Your objective - Give back every line of the material below exactly, but no images.
★ ★ ★ ★ ★ ★ ★
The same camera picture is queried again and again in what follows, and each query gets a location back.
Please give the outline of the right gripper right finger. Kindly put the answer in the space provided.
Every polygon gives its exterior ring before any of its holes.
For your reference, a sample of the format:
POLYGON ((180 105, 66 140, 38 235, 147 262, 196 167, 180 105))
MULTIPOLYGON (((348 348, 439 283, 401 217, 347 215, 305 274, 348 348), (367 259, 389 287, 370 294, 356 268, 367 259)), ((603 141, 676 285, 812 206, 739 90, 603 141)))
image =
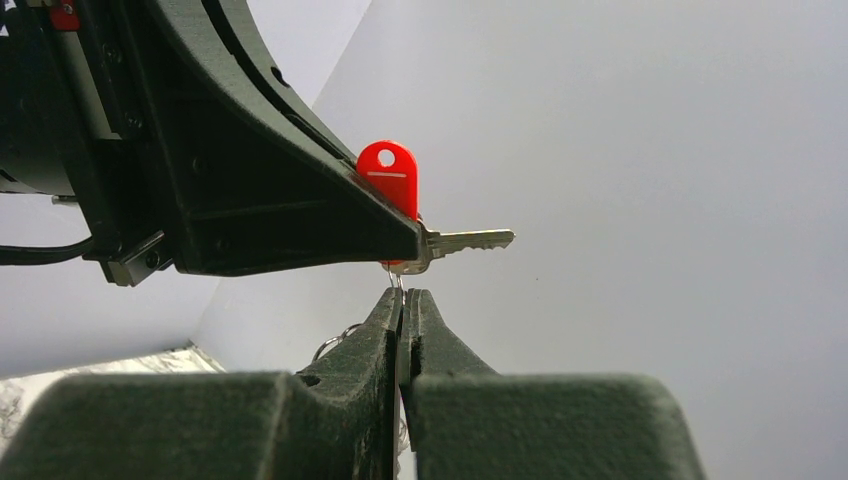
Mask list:
POLYGON ((632 373, 507 375, 406 294, 399 387, 420 479, 701 479, 682 408, 632 373))

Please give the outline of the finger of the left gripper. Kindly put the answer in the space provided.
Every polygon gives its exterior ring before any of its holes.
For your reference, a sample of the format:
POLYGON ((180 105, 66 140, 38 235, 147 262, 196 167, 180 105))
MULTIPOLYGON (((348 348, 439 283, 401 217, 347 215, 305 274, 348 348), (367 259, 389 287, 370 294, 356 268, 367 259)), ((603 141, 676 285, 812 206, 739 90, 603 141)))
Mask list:
POLYGON ((244 1, 116 1, 137 147, 176 268, 238 277, 419 254, 417 224, 286 84, 244 1))

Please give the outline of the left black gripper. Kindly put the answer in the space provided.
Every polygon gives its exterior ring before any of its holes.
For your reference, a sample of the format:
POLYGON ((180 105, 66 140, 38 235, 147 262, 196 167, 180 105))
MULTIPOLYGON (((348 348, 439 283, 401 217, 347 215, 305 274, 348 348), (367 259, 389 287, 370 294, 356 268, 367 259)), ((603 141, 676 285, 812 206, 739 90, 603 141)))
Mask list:
POLYGON ((167 1, 75 1, 59 32, 45 1, 1 5, 1 189, 66 197, 88 237, 8 249, 16 263, 83 258, 135 286, 186 268, 186 67, 167 1))

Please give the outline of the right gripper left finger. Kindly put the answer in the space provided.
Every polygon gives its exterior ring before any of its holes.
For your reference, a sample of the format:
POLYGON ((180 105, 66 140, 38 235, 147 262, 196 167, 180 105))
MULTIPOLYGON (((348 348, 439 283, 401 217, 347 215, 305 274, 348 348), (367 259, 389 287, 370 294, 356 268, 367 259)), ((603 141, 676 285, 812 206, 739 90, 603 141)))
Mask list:
POLYGON ((392 479, 403 294, 302 370, 74 375, 35 402, 5 479, 392 479))

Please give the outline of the red oval key tag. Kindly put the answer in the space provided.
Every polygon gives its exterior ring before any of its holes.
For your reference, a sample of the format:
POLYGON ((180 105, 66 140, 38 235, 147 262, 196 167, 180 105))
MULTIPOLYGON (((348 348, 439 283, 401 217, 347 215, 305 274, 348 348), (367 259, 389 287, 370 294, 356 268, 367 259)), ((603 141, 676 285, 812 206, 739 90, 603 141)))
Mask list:
POLYGON ((419 223, 419 169, 414 154, 392 140, 366 146, 356 170, 415 226, 419 223))

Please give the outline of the black head silver key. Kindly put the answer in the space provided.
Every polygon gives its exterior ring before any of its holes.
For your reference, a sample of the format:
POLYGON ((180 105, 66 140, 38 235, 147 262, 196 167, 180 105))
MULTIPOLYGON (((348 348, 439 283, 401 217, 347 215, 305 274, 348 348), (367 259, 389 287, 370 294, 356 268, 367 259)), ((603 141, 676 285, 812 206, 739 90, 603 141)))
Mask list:
POLYGON ((418 222, 421 230, 419 253, 416 259, 382 262, 381 266, 396 275, 420 275, 432 262, 465 249, 493 250, 507 248, 515 239, 511 229, 441 232, 418 222))

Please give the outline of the silver spiral keyring holder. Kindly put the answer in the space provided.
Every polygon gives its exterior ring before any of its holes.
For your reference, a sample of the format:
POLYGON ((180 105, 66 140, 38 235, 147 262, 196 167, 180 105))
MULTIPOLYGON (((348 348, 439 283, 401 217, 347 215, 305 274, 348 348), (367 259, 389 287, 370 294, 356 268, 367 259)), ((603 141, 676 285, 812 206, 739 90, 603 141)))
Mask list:
POLYGON ((348 326, 345 330, 343 330, 340 334, 331 337, 325 340, 314 352, 312 356, 312 362, 320 359, 325 353, 327 353, 332 348, 341 344, 344 340, 346 340, 351 334, 353 334, 359 327, 362 326, 362 323, 355 323, 348 326))
★ ★ ★ ★ ★ ★ ★
Output below -
The same camera picture is queried again and again in what follows, and each query gets a location back.
Please give the outline of the right gripper right finger. Kindly put the answer in the space provided.
Every polygon gives its exterior ring before any of its holes.
For your reference, a sample of the format:
POLYGON ((180 105, 66 140, 38 235, 147 262, 196 167, 180 105))
MULTIPOLYGON (((348 348, 439 283, 401 217, 347 215, 305 274, 348 348), (367 259, 389 287, 370 294, 356 268, 367 259)), ((603 141, 676 285, 812 206, 739 90, 603 141)))
image =
Mask list:
POLYGON ((632 373, 507 375, 406 294, 399 387, 420 479, 701 479, 682 408, 632 373))

Please give the outline of the finger of the left gripper. Kindly put the answer in the space provided.
Every polygon gives its exterior ring before any of its holes.
For your reference, a sample of the format:
POLYGON ((180 105, 66 140, 38 235, 147 262, 196 167, 180 105))
MULTIPOLYGON (((348 348, 439 283, 401 217, 347 215, 305 274, 348 348), (367 259, 389 287, 370 294, 356 268, 367 259)), ((603 141, 676 285, 812 206, 739 90, 603 141)))
Mask list:
POLYGON ((244 1, 116 1, 137 147, 176 268, 238 277, 419 254, 417 224, 286 84, 244 1))

Please give the outline of the left black gripper. Kindly put the answer in the space provided.
Every polygon gives its exterior ring before any of its holes.
For your reference, a sample of the format:
POLYGON ((180 105, 66 140, 38 235, 147 262, 196 167, 180 105))
MULTIPOLYGON (((348 348, 439 283, 401 217, 347 215, 305 274, 348 348), (367 259, 389 287, 370 294, 356 268, 367 259)), ((603 141, 676 285, 812 206, 739 90, 603 141)))
Mask list:
POLYGON ((167 1, 75 1, 59 32, 45 1, 1 5, 1 189, 66 197, 88 237, 8 249, 16 263, 83 258, 135 286, 186 268, 186 67, 167 1))

Please give the outline of the right gripper left finger. Kindly put the answer in the space provided.
Every polygon gives its exterior ring before any of its holes.
For your reference, a sample of the format:
POLYGON ((180 105, 66 140, 38 235, 147 262, 196 167, 180 105))
MULTIPOLYGON (((348 348, 439 283, 401 217, 347 215, 305 274, 348 348), (367 259, 389 287, 370 294, 356 268, 367 259)), ((603 141, 676 285, 812 206, 739 90, 603 141)))
Mask list:
POLYGON ((392 479, 403 294, 302 370, 74 375, 35 402, 5 479, 392 479))

Please give the outline of the red oval key tag. Kindly put the answer in the space provided.
Every polygon gives its exterior ring before any of its holes.
For your reference, a sample of the format:
POLYGON ((180 105, 66 140, 38 235, 147 262, 196 167, 180 105))
MULTIPOLYGON (((348 348, 439 283, 401 217, 347 215, 305 274, 348 348), (367 259, 389 287, 370 294, 356 268, 367 259)), ((603 141, 676 285, 812 206, 739 90, 603 141)))
Mask list:
POLYGON ((419 223, 419 169, 414 154, 392 140, 366 146, 356 170, 415 226, 419 223))

Please give the outline of the black head silver key. Kindly put the answer in the space provided.
Every polygon gives its exterior ring before any of its holes.
For your reference, a sample of the format:
POLYGON ((180 105, 66 140, 38 235, 147 262, 196 167, 180 105))
MULTIPOLYGON (((348 348, 439 283, 401 217, 347 215, 305 274, 348 348), (367 259, 389 287, 370 294, 356 268, 367 259)), ((603 141, 676 285, 812 206, 739 90, 603 141)))
Mask list:
POLYGON ((418 222, 421 230, 419 253, 416 259, 382 262, 381 266, 396 275, 420 275, 432 262, 465 249, 493 250, 507 248, 515 239, 511 229, 441 232, 418 222))

Please give the outline of the silver spiral keyring holder. Kindly put the answer in the space provided.
Every polygon gives its exterior ring before any of its holes.
For your reference, a sample of the format:
POLYGON ((180 105, 66 140, 38 235, 147 262, 196 167, 180 105))
MULTIPOLYGON (((348 348, 439 283, 401 217, 347 215, 305 274, 348 348), (367 259, 389 287, 370 294, 356 268, 367 259)), ((603 141, 676 285, 812 206, 739 90, 603 141)))
Mask list:
POLYGON ((348 326, 345 330, 343 330, 340 334, 331 337, 325 340, 314 352, 312 356, 312 362, 320 359, 325 353, 327 353, 332 348, 341 344, 344 340, 346 340, 351 334, 353 334, 359 327, 362 326, 362 323, 355 323, 348 326))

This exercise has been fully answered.